Screenshot of Unity Profiler. Graphs shows 4ms taken for rendering and 2k batches. — With the imposters, the rendering time was reduced to less than 5ms (a 11ms or 69% improvement) and the batch count to under 3000 (a 25k or 89% improvement). (Render distance = 360 tiles)

Here is the new look of the city with a render distance now turned up to 810 tiles (still with good performance!), and a screenshot of what is was like before, for comparison:

Screenshot of the city from a high altitude. Buildings can be seen far into the distance. — Screenshots of the city from a high altitude. Top: render distance = 810 tiles. Bottom: render distance = 80 tiles. After optimizations, there is only a minor performance difference between the two.

Screenshot of the city from a high altitude. Only foreground buildings can be seen. — Screenshots of the city from a high altitude. Top: render distance = 810 tiles. Bottom: render distance = 80 tiles. After optimizations, there is only a minor performance difference between the two.
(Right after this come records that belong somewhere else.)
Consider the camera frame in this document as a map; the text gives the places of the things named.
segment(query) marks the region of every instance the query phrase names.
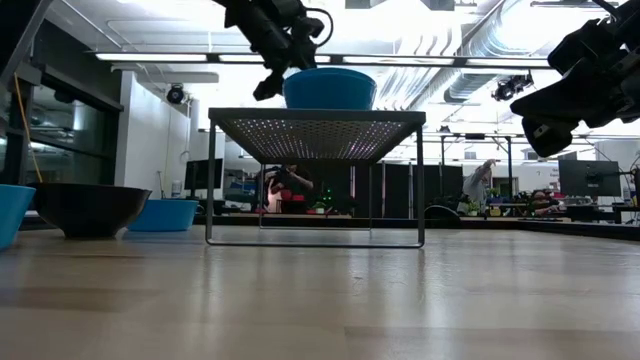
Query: metal table
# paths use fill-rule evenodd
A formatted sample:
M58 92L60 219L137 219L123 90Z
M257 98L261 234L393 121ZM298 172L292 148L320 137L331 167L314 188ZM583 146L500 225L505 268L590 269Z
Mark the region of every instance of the metal table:
M417 206L424 209L423 112L344 111L294 109L209 109L209 178L207 184L207 224L205 240L209 245L282 246L329 248L421 248L424 245L424 212L418 211L418 242L415 244L343 244L219 242L212 236L213 188L215 174L215 128L261 164L330 162L369 166L369 223L372 223L372 169L387 153L412 133L416 133ZM260 199L264 179L258 184Z

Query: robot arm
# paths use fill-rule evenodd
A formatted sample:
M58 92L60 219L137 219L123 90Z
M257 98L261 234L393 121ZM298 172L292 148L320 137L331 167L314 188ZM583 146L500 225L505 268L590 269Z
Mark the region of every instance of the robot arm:
M618 8L593 0L611 16L590 20L549 54L562 80L511 104L540 156L571 144L580 121L590 128L640 117L640 0Z
M324 30L324 24L308 17L307 11L329 15L326 11L308 9L300 0L214 1L226 8L225 27L237 26L249 40L251 51L259 53L265 68L272 71L254 91L256 100L281 94L282 76L288 68L305 70L317 67L315 54L318 45L311 41L311 37L317 38Z

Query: wooden floor
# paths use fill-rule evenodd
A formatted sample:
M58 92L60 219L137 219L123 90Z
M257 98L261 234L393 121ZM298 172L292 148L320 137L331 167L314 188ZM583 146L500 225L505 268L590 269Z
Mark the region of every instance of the wooden floor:
M428 230L423 250L208 247L202 229L61 236L24 232L0 254L0 359L640 358L634 243L444 230ZM218 228L216 237L368 233Z

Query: black bowl
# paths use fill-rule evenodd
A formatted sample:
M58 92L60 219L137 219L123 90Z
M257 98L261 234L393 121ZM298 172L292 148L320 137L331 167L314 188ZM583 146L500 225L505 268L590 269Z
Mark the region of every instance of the black bowl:
M142 212L151 191L105 185L30 184L38 214L68 238L113 237Z

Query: blue plastic bin
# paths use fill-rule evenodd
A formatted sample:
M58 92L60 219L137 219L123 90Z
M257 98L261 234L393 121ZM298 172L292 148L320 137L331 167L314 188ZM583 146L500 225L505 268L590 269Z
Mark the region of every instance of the blue plastic bin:
M131 231L186 231L193 224L198 202L194 200L147 200Z
M0 250L13 244L36 189L0 185Z
M289 109L371 110L376 82L349 69L319 68L300 71L284 81Z
The batch count being in the thousands still felt uncomfortable, but it was no longer a bottleneck and so was left as a problem for future me.

Other Optimizations

There were a few other optimizations I did that improved the performance of our game (though not as much as the building imposters did). These were:

flattening the hierarchy of the scene, which reduced the cost of propagating transform changes when I moved the chunks and buildings around (for object pooling/recycling).
makings similar imposters for the roads. Each road tile was also an individual mesh, which was optimized by replacing many of them with a single plane that is textured to replicate the same look. This would lose detail on the road tiles when viewed up close, so I only did it for the distant roads. The really distant roads were not rendered at all since they were obstructed by all the buildings.
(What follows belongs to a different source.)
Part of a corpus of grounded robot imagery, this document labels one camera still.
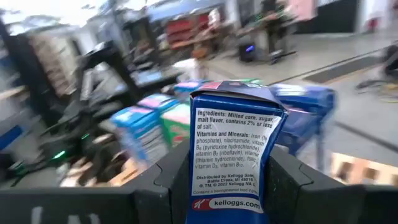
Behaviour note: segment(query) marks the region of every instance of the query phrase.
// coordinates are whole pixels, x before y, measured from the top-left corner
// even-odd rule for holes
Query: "floor stripe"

There were also a few other optimizations that I considered or tried, but did not end up using. These were:

using fog to avoid rendering distant buildings — while we still have fog to fade out distant buildings, we wanted players to feel like they can see clear and far. Adding heavy fog to avoid rendering distant buildings was not the artistic direction we wanted to go in.
using the skybox or large background billboards to fake distant buildings — while having a skybox that mimics distant lights can help with our aesthetic, I found that players like to use distant buildings as landmarks to orient themselves as they ran around the city. Thus, we needed those distant buildings to be real or players would get confused.
occlusion culling: initially, occlusion culling seemed like the ideal solution; many building were being hidden behind other buidlings and could theoretically be occlusion culled. However, the worst performance happens when the player gets a high-angle view of the city, where a tremendous amount of buildings are visible and occlusion culling is the least effective. This makes occlusion culling seem not worth its cost, although I will probably consider it again when more optimization is needed.

Future Work

There is plenty of room for improvement. In particular, I am interested in trying out True Imposters, which might allow for buildings with more complex shapes than the mostly rectangular ones we have now. Another thing that we would want to add later on is more building decorations and accessories, like signs, pipes, wires, antennas, etc. I suspect most of these details will be too small to be worth rendering on distant buildings, but in the case that they aren't, we'll have to figure out something for them.

That is all for now. We still have a game to make inside of our city.

Jumping around some more in our city (render distance = 810 tiles).